== Information shown
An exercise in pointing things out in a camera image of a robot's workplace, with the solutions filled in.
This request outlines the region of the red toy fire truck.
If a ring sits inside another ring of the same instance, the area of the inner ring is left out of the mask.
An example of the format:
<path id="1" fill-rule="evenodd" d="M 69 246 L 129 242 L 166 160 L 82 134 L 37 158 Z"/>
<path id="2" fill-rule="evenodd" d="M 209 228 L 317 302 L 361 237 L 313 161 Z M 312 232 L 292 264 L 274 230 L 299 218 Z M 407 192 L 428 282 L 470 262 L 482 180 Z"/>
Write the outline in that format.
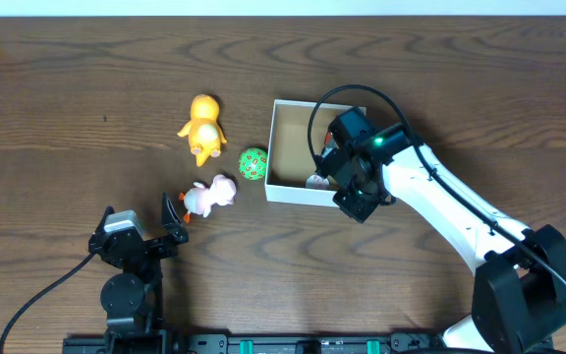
====
**Task objective:** Copy the records exactly as they appear, leaving every picture out.

**Problem solution:**
An exercise in pointing things out in a camera image of a robot's workplace, with the solutions filled in.
This request outlines the region of the red toy fire truck.
If a ring sits inside another ring of the same instance, the area of the inner ring is left out of the mask.
An example of the format:
<path id="1" fill-rule="evenodd" d="M 69 246 L 129 242 L 166 160 L 82 134 L 37 158 Z"/>
<path id="2" fill-rule="evenodd" d="M 209 228 L 317 302 L 361 237 L 313 161 Z M 312 232 L 292 264 L 274 230 L 299 218 Z M 407 192 L 428 282 L 470 262 L 482 180 Z"/>
Write the outline in that format.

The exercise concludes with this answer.